_Exercise objective:_
Search the listing below, and show each line that includes the word "camera".
BEGIN
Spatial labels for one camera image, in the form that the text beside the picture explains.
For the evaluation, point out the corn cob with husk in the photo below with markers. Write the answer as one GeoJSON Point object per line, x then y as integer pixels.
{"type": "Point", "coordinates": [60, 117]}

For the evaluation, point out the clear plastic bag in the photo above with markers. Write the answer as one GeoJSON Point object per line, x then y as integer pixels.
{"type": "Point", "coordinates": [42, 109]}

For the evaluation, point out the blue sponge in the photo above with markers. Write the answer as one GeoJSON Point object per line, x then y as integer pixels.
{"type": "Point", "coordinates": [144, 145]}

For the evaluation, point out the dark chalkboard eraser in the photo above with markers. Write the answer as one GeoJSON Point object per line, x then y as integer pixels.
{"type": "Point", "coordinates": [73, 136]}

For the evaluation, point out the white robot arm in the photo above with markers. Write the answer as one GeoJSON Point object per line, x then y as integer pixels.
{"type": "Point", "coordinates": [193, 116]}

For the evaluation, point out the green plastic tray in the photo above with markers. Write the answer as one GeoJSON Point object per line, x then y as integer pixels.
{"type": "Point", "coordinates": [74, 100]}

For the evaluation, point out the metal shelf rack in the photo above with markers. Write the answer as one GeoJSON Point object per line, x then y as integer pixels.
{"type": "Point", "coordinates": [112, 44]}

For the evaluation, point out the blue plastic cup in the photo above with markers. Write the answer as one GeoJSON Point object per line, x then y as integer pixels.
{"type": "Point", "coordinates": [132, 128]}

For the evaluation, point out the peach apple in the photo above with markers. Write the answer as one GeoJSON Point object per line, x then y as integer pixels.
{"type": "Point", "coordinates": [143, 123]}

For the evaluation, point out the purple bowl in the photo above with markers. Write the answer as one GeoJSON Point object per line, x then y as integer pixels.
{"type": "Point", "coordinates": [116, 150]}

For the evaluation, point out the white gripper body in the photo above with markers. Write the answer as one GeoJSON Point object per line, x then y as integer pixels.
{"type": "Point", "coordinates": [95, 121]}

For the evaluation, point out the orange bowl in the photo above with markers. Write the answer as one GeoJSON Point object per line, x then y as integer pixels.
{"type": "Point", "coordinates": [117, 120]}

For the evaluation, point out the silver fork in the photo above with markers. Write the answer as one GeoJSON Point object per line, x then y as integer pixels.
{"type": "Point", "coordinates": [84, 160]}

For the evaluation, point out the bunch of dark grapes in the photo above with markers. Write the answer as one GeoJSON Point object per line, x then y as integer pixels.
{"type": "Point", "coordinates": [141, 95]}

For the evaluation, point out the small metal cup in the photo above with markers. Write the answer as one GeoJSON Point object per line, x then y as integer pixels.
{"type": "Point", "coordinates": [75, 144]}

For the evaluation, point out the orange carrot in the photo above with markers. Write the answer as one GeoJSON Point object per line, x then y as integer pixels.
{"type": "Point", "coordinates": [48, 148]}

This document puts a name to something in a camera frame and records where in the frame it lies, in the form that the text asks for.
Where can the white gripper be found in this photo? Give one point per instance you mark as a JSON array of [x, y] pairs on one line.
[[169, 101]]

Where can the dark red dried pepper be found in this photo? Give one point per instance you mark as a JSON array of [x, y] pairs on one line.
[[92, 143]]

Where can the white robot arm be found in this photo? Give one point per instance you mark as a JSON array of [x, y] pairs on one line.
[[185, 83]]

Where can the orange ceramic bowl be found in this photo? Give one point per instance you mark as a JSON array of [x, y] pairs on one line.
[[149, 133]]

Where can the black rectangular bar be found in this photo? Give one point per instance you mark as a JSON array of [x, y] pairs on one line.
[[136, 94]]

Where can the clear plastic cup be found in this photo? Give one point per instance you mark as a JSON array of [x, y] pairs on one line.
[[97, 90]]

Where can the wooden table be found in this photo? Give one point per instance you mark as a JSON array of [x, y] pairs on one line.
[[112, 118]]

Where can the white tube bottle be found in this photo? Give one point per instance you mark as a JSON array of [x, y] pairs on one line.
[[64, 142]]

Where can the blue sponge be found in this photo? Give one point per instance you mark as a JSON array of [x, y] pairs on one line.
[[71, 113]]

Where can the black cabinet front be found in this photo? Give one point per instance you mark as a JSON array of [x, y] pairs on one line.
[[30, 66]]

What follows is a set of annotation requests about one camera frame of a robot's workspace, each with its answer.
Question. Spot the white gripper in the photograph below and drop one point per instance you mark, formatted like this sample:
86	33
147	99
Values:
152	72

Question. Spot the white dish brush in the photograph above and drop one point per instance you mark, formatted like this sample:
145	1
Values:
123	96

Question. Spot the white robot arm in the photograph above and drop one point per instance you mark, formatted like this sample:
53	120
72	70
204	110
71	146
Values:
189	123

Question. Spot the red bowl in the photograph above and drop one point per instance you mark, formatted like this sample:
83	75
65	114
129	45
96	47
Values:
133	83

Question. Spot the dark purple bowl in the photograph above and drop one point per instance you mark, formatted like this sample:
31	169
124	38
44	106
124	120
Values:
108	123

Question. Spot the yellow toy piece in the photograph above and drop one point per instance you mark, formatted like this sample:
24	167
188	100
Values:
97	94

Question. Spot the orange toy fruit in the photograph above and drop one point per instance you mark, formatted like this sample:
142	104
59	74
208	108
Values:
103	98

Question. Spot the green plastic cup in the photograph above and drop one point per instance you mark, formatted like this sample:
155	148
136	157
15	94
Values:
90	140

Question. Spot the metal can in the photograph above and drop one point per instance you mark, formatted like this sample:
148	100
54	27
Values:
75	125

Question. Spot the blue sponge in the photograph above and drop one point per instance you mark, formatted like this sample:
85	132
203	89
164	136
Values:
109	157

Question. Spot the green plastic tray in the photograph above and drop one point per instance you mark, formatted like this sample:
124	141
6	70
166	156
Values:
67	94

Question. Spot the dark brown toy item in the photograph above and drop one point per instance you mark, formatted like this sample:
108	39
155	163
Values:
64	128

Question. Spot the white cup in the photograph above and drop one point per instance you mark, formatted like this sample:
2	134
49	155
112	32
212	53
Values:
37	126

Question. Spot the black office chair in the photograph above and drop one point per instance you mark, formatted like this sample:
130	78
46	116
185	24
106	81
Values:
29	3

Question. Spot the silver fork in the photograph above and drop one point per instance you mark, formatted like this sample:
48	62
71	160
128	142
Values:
END
_Exercise result:_
Spatial labels for one camera image, in the form that the text beside the picture explains.
This document puts a name to something in a camera frame and records where in the frame it lies, in the form that the text asks for.
What follows is a set of annotation requests about one camera frame of a robot's workspace, each with its answer.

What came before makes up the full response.